老人の栄造は70歳の靴職人。人と関わるのを嫌い、頑固ものですが、実は思うような靴が作れなくなったことを悩んでいます。少年は、母親を亡くしたばかり
の隼人。父は多忙な消防士で、母の死を受け止めきれない弟の直也を心配する心優しい兄です。この二人がひょんなことで知り合い、やがて隼人が学校のこと、
弟との関わり方を栄造に相談するようになっていきます。それとともに、栄造も隼人にかける言葉を自分にも向け始めます。
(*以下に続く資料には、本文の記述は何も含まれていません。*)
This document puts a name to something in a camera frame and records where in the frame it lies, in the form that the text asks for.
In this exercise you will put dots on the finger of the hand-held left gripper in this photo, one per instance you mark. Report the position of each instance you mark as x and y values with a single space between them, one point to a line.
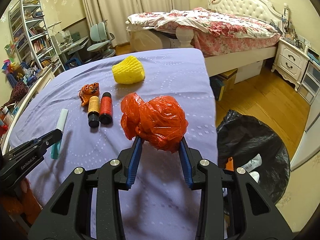
47 142

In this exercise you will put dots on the colourful paper pinwheel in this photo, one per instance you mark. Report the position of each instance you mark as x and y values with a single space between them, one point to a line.
10 63

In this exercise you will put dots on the white low cabinet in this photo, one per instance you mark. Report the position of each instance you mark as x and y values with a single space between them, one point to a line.
30 92

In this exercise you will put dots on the white nightstand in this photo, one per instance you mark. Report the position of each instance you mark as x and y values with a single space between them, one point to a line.
290 57

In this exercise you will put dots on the person's left hand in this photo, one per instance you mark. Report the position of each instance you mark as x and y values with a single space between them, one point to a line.
24 186

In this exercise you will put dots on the pile of books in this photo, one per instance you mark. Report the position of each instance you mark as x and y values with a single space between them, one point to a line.
313 55

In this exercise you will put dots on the white sliding wardrobe door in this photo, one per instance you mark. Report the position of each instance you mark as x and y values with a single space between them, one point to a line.
310 142

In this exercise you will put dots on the white tissue wad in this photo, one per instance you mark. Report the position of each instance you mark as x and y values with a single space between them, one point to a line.
252 166

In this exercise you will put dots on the white storage box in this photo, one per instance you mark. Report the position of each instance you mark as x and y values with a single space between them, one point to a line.
250 71

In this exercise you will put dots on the red plastic bag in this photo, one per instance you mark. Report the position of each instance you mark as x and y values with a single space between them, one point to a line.
155 120

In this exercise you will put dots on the floral blanket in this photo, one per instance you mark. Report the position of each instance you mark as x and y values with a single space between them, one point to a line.
225 27

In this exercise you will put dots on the yellow foam fruit net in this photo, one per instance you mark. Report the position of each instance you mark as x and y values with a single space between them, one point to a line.
128 70

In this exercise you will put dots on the yellow label brown bottle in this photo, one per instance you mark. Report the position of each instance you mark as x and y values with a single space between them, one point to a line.
93 107

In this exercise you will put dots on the red label brown bottle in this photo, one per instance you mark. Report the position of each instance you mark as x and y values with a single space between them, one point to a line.
105 106

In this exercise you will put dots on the blue plastic stool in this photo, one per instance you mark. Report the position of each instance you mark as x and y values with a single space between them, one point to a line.
72 63

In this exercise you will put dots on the cardboard box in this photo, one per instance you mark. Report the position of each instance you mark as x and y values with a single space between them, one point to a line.
225 85

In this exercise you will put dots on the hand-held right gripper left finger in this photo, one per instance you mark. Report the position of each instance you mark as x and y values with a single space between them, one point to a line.
133 165

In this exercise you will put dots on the clear plastic drawer unit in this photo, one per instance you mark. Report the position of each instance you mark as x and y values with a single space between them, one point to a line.
310 82

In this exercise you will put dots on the clutter of small items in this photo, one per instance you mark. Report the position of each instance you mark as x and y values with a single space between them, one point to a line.
292 30

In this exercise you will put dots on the bin with black bag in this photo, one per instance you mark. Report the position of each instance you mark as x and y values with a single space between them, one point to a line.
250 135

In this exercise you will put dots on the grey study desk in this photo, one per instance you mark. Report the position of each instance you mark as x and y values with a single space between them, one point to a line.
75 42

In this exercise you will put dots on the person's left forearm orange sleeve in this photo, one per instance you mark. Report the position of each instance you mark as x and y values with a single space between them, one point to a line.
15 207

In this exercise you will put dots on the teal and white tube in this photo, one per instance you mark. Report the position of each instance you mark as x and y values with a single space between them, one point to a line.
62 117

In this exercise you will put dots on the orange wrapper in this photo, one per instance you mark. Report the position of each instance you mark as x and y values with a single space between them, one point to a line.
87 91

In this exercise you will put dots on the white bed with tufted headboard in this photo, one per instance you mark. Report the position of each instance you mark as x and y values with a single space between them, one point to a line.
245 2

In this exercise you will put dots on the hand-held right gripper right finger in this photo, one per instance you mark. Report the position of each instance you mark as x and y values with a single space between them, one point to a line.
186 165

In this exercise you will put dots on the white bookshelf with books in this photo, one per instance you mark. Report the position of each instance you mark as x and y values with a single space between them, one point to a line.
35 37

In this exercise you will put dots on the pale blue desk chair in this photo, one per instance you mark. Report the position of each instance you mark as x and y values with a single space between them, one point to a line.
100 30

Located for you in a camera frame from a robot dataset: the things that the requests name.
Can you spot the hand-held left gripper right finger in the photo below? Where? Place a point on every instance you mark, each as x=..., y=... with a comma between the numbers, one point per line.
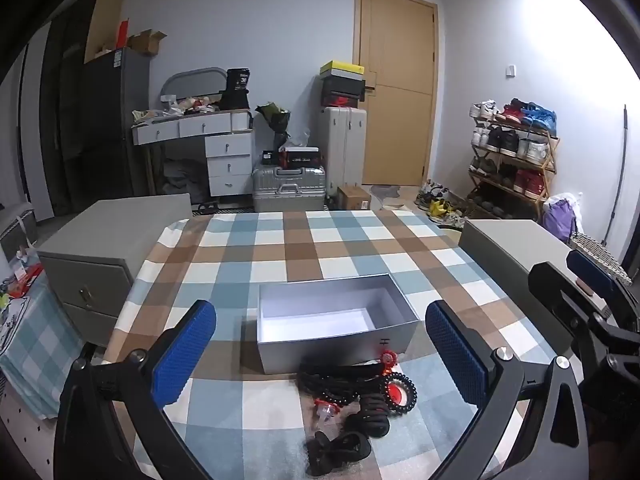
x=455, y=355

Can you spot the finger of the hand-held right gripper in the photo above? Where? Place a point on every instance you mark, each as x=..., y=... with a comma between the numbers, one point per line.
x=555, y=287
x=592, y=270

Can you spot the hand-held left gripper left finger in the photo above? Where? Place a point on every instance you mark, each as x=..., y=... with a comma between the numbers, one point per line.
x=185, y=350

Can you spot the silver cardboard box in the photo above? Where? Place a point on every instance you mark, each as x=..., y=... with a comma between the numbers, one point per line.
x=340, y=345

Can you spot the red clear hair clip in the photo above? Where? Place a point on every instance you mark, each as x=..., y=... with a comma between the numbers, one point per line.
x=325, y=408

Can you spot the black hair claw clip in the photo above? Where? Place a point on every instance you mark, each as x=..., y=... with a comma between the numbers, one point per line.
x=345, y=447

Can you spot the person's right forearm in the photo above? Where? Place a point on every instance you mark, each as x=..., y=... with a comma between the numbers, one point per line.
x=620, y=452

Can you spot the woven wicker basket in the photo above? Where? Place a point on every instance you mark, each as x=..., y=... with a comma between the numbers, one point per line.
x=597, y=255

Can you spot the purple bag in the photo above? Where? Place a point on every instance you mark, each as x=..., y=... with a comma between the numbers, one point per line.
x=560, y=220

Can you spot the grey cabinet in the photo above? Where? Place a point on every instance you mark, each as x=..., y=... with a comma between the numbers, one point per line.
x=505, y=245

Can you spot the red flower ornament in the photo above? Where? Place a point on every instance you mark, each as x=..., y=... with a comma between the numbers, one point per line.
x=387, y=358

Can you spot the thin dark pole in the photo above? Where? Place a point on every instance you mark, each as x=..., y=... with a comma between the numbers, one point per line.
x=620, y=170

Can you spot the grey nightstand with drawers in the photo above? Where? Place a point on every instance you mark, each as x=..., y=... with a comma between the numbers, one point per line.
x=110, y=240

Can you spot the checkered tablecloth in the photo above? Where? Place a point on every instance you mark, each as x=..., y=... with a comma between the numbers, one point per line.
x=280, y=255

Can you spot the pile of loose shoes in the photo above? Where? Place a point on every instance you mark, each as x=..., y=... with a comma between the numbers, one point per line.
x=437, y=205

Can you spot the striped floor rug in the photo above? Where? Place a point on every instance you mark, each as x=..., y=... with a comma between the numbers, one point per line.
x=235, y=209

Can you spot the checkered folded cloth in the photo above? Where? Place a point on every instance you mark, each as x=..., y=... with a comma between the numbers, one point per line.
x=35, y=350

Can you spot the wooden shoe rack with shoes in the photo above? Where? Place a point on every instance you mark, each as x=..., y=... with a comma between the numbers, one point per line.
x=510, y=142

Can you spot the grey clothes heap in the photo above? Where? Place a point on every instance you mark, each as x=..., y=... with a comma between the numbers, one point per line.
x=182, y=177

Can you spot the grey door mat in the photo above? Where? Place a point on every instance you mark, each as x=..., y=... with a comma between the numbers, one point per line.
x=385, y=192

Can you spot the brown cardboard box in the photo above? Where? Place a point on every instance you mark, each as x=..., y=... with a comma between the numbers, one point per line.
x=354, y=197

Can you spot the silver ribbed suitcase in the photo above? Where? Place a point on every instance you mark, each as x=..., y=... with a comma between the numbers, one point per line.
x=287, y=185

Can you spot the white desk with drawers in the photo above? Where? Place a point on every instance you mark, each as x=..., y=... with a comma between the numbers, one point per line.
x=227, y=160

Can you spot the small black box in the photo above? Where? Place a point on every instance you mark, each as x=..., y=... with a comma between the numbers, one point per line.
x=270, y=158

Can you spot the long black red box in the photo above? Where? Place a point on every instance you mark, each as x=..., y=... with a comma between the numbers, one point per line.
x=300, y=157

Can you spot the white upright suitcase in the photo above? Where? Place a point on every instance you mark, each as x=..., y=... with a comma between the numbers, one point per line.
x=342, y=150

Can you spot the dark grey refrigerator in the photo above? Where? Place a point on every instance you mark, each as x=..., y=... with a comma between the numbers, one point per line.
x=117, y=125

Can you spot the wooden door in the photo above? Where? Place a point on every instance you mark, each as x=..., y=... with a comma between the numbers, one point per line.
x=395, y=110

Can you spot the desk clutter pile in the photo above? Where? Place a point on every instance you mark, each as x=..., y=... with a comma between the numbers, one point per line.
x=175, y=107

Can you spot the dark green wrapped bouquet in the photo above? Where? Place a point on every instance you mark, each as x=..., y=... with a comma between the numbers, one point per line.
x=275, y=117

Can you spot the tall black box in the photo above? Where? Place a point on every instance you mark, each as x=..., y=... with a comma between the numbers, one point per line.
x=236, y=87

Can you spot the grey arched mirror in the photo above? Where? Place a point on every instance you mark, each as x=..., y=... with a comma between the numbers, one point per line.
x=192, y=82

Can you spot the yellow lid shoe box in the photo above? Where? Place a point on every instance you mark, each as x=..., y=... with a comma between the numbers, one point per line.
x=342, y=70

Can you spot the open small cardboard box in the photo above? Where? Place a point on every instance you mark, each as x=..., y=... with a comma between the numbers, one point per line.
x=147, y=42

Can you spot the flat tall cardboard sheet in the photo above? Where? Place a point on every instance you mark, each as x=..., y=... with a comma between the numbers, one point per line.
x=102, y=25

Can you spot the white light switch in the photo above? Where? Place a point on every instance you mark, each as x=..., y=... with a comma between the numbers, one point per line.
x=510, y=71
傷つくこと、傷つけること、そこか
ら逃げてしまいがちな二人はお互いに成長を遂げていきます。
そして、ついに隼人は自分の気持ちを父にぶつけます。多くの人を助ける父を誇りに思い、その仕事を邪魔してはいけないと気持ちを押し殺してきた隼人。「父
さんだって母さんの代わりにはなれないけど―でも父さんなんだよ。直也の淋しい気持ちを小さくするのは―どんなことをしても淋しいんだけど―それは父さん
なんだよ」。「ぼ、僕だって―父さんが必要なんだ。母さんがいないぶん、父さんが―ここにいるぞって、言ってくれなきゃ、淋しいとき、どうしたらいいの
さ」。火事のとき大勢の人を守っている父に「僕たちも守ってほしい」と隼人は叫びます。父に本心をぶつけたことを気に病む隼人に栄造は、「お前は頑張りす
ぎなんだよ。傷つけることを恐れたら、もっと親父は遠くなるぞ。困らせてやれ。そうすりゃ慌ててお前のところに戻ってくっから」と語りかけます。
栄造は、もう一度、靴づくりに打ち込んでいきます。靴がうまく作れなければ傷つくけれども、それでも作るべきだということを栄造自身も感じるのでした。